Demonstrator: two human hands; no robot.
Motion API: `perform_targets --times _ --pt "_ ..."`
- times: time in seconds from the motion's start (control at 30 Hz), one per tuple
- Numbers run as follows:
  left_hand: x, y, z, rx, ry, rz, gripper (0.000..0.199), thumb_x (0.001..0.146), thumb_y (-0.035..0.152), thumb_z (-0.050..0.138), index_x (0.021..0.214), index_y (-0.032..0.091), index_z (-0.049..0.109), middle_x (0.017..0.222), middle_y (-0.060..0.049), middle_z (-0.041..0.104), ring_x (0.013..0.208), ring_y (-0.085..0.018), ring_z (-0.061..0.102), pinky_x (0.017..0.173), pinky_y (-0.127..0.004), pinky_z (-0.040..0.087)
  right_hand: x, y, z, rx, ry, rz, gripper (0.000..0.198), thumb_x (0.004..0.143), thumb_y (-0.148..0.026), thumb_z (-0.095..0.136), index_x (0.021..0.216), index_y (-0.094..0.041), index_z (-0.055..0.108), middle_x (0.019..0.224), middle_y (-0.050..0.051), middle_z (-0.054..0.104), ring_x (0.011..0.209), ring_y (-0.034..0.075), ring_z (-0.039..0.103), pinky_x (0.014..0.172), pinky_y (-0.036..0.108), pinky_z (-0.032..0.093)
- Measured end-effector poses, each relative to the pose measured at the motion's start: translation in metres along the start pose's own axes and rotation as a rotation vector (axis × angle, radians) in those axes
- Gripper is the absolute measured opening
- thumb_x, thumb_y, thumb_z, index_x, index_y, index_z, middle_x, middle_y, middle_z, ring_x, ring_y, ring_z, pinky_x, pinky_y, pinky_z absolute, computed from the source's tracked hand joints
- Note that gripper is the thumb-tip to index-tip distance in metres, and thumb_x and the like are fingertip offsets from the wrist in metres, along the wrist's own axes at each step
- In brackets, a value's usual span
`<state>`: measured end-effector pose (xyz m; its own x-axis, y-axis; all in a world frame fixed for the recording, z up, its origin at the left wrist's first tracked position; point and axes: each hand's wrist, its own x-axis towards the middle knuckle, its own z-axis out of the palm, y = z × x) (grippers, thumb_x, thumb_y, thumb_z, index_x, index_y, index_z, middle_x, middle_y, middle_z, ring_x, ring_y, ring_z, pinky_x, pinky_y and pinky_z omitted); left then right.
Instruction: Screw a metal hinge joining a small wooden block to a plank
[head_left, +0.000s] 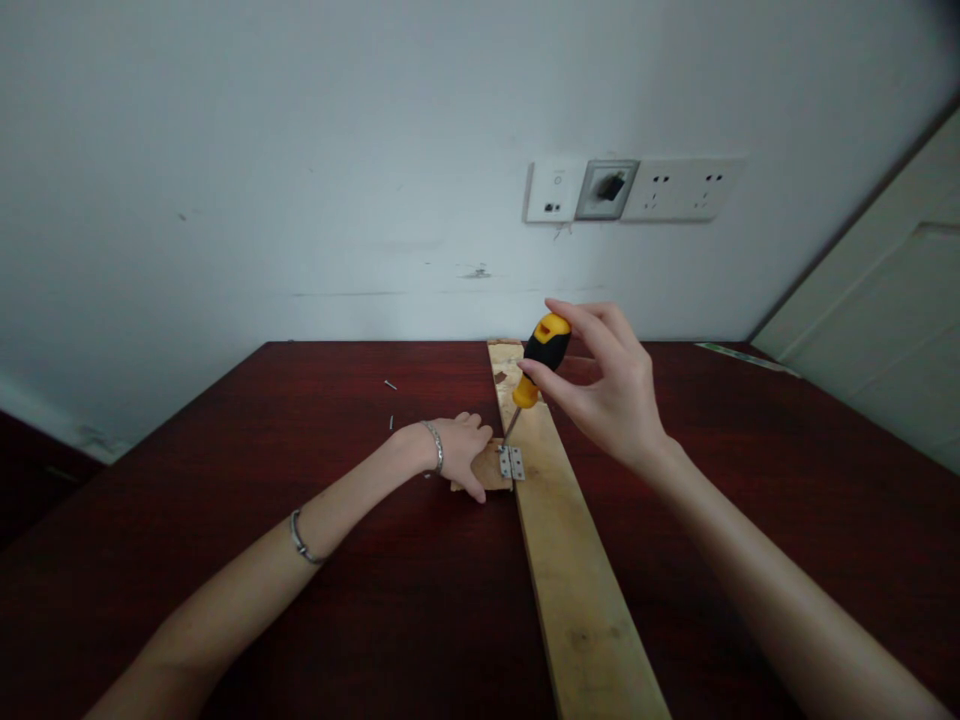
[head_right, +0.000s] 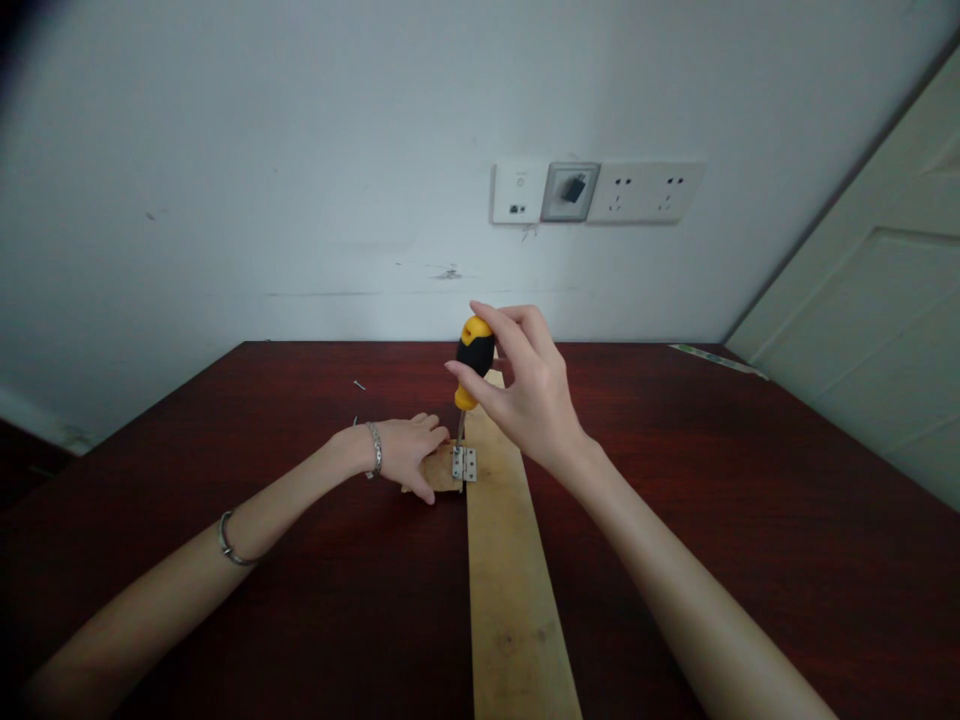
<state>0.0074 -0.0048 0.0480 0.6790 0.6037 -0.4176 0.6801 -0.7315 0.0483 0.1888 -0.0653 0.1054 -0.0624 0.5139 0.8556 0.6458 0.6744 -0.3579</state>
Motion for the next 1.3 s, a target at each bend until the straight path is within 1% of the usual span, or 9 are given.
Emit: perform_targets --times 0.27,0.4,0.63,0.7,0.83,0.93,1.03,1.13,1.3 --pt "-0.001 -0.001 -0.002 0.006 -0.021 0.019 0.089 0.052 0.070 0.066 0.119 0.013 0.052 0.122 -0.018 0.050 0.108 -0.035 0.048 0.090 -0.041 0.044 0.001 -0.001 -0.001 -0.026 0.008 -0.021 0.046 0.079 -0.026 0.066 0.124 -0.026 0.057 0.101 0.008 0.056 0.091 0.021 0.059 0.069 0.036 0.061" --pt "-0.001 -0.002 -0.002 -0.017 -0.003 0.021 0.089 0.050 0.072 0.065 0.118 0.016 0.054 0.120 -0.017 0.053 0.108 -0.035 0.049 0.088 -0.043 0.045 0.001 -0.001 -0.002 -0.012 -0.019 -0.011 0.048 0.079 -0.028 0.067 0.125 -0.026 0.057 0.102 0.007 0.055 0.091 0.021 0.058 0.067 0.035 0.061" --pt "-0.001 -0.002 -0.005 0.011 0.008 0.041 0.088 0.054 0.075 0.062 0.117 0.014 0.056 0.116 -0.018 0.055 0.105 -0.033 0.053 0.086 -0.041 0.047 0.002 -0.001 -0.004 0.025 -0.052 -0.029 0.050 0.079 -0.028 0.068 0.127 -0.025 0.056 0.102 0.008 0.054 0.090 0.019 0.058 0.064 0.032 0.062" --pt "-0.003 0.000 -0.009 0.015 -0.001 0.032 0.088 0.054 0.075 0.062 0.118 0.015 0.055 0.117 -0.017 0.055 0.104 -0.032 0.054 0.086 -0.040 0.047 0.003 -0.001 -0.005 0.019 -0.072 -0.039 0.050 0.079 -0.028 0.069 0.127 -0.026 0.056 0.101 0.007 0.054 0.090 0.019 0.059 0.067 0.034 0.061" --pt "-0.006 0.003 -0.015 -0.012 -0.010 0.028 0.087 0.057 0.071 0.063 0.121 0.013 0.052 0.119 -0.016 0.056 0.101 -0.030 0.058 0.083 -0.038 0.048 0.004 -0.001 -0.005 -0.017 -0.104 -0.121 0.049 0.079 -0.028 0.070 0.126 -0.025 0.058 0.098 0.007 0.056 0.089 0.020 0.059 0.077 0.040 0.059" --pt "-0.006 0.004 -0.016 -0.046 -0.028 0.033 0.081 0.060 0.066 0.065 0.119 0.012 0.051 0.116 -0.015 0.060 0.097 -0.028 0.060 0.082 -0.035 0.048 0.004 0.000 -0.005 0.007 -0.122 -0.135 0.050 0.079 -0.027 0.069 0.127 -0.024 0.057 0.097 0.007 0.057 0.088 0.020 0.059 0.079 0.040 0.058" --pt "-0.006 0.005 -0.015 -0.062 -0.034 0.022 0.079 0.060 0.064 0.066 0.118 0.012 0.051 0.115 -0.015 0.062 0.097 -0.028 0.061 0.080 -0.033 0.047 0.004 0.001 -0.005 0.016 -0.120 -0.113 0.050 0.080 -0.026 0.069 0.127 -0.026 0.056 0.097 0.006 0.056 0.089 0.020 0.059 0.077 0.039 0.059" --pt "-0.006 0.006 -0.015 -0.080 -0.044 0.003 0.078 0.060 0.061 0.067 0.117 0.011 0.050 0.113 -0.016 0.063 0.095 -0.029 0.063 0.078 -0.033 0.047 0.003 0.002 -0.006 0.032 -0.119 -0.082 0.050 0.080 -0.028 0.068 0.128 -0.025 0.056 0.099 0.006 0.055 0.087 0.018 0.059 0.069 0.033 0.060" --pt "-0.007 0.005 -0.015 -0.117 -0.061 -0.005 0.077 0.061 0.060 0.067 0.118 0.011 0.048 0.109 -0.015 0.066 0.094 -0.028 0.064 0.076 -0.031 0.047 0.005 0.005 -0.009 -0.010 -0.124 -0.073 0.050 0.078 -0.033 0.069 0.126 -0.023 0.057 0.097 0.004 0.057 0.066 0.012 0.054 0.054 0.027 0.057"
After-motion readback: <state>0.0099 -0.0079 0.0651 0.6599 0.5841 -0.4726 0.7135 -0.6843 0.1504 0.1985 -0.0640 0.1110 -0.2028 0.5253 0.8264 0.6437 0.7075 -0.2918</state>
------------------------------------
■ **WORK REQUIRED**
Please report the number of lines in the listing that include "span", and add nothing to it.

■ **RESULT**
2